### Data block
#####
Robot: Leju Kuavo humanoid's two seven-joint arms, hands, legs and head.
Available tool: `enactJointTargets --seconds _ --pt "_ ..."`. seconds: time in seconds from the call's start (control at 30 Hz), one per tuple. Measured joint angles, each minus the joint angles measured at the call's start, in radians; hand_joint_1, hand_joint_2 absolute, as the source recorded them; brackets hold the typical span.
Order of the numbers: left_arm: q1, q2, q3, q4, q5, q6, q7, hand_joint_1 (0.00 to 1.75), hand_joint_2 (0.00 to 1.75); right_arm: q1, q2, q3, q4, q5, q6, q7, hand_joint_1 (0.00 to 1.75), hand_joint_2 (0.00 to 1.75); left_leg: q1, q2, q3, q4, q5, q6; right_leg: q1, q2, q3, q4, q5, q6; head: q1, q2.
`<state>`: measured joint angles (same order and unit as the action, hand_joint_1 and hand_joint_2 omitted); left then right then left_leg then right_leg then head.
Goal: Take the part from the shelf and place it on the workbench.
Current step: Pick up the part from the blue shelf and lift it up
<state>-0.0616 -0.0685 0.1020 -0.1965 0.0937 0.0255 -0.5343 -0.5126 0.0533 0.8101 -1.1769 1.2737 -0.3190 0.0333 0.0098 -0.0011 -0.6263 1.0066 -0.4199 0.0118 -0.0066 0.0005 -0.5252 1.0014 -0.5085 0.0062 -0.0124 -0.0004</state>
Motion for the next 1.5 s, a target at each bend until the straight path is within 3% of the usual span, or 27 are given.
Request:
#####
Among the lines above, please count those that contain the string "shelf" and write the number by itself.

2